ASSIGNED TASK:
Return all of the data verbatim, dropping any picture.

DATA SHOWN:

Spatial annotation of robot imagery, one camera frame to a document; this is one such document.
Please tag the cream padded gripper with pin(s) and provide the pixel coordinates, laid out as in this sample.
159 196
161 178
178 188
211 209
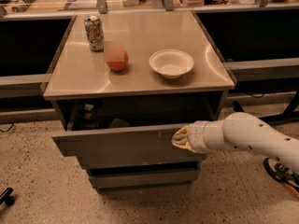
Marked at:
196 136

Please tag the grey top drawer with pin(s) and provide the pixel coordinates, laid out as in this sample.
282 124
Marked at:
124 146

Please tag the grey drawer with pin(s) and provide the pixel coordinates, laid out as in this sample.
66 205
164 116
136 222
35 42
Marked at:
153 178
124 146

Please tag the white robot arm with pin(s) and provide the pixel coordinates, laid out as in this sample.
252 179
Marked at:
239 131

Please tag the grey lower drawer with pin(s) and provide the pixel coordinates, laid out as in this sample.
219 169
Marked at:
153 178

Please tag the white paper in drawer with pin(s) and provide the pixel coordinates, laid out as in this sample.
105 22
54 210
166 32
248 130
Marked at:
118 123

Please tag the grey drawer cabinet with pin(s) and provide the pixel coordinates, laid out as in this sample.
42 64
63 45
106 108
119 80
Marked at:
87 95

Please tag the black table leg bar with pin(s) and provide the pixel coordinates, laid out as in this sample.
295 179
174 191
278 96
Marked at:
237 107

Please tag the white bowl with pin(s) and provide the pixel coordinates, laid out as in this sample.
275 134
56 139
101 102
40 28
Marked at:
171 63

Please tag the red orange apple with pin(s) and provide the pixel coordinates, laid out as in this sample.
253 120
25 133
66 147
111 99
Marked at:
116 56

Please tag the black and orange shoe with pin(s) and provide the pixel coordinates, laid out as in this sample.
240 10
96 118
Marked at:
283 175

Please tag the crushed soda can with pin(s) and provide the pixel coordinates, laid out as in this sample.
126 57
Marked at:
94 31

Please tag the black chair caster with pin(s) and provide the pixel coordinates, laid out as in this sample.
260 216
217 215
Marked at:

RESULT FOR THIS EXERCISE:
Spatial annotation of robot imagery, one camera frame to a document; this is one such document.
Please tag the cream padded gripper with pin(s) and provide the pixel coordinates, laid out as in this sample.
159 196
161 178
178 188
211 209
Marked at:
196 136

Please tag the grey top drawer with pin(s) and provide the pixel coordinates, laid out as in this sample.
282 124
Marked at:
124 146

Please tag the grey drawer with pin(s) and provide the pixel coordinates, laid out as in this sample.
66 205
164 116
136 222
35 42
Marked at:
153 178
124 146

Please tag the white robot arm with pin(s) and provide the pixel coordinates, laid out as in this sample.
252 179
Marked at:
239 131

Please tag the grey lower drawer with pin(s) and provide the pixel coordinates, laid out as in this sample.
219 169
Marked at:
153 178

Please tag the white paper in drawer with pin(s) and provide the pixel coordinates, laid out as in this sample.
105 22
54 210
166 32
248 130
Marked at:
118 123

Please tag the grey drawer cabinet with pin(s) and provide the pixel coordinates, laid out as in this sample.
42 64
63 45
106 108
119 80
Marked at:
87 95

Please tag the black table leg bar with pin(s) and provide the pixel coordinates, laid out as in this sample.
295 179
174 191
278 96
Marked at:
237 107

Please tag the white bowl with pin(s) and provide the pixel coordinates, laid out as in this sample.
275 134
56 139
101 102
40 28
Marked at:
171 63

Please tag the red orange apple with pin(s) and provide the pixel coordinates, laid out as in this sample.
253 120
25 133
66 147
111 99
Marked at:
116 56

Please tag the black and orange shoe with pin(s) and provide the pixel coordinates, laid out as in this sample.
240 10
96 118
Marked at:
283 175

Please tag the crushed soda can with pin(s) and provide the pixel coordinates, laid out as in this sample.
126 57
Marked at:
94 31

Please tag the black chair caster with pin(s) and provide the pixel coordinates, laid out as in this sample.
260 216
217 215
Marked at:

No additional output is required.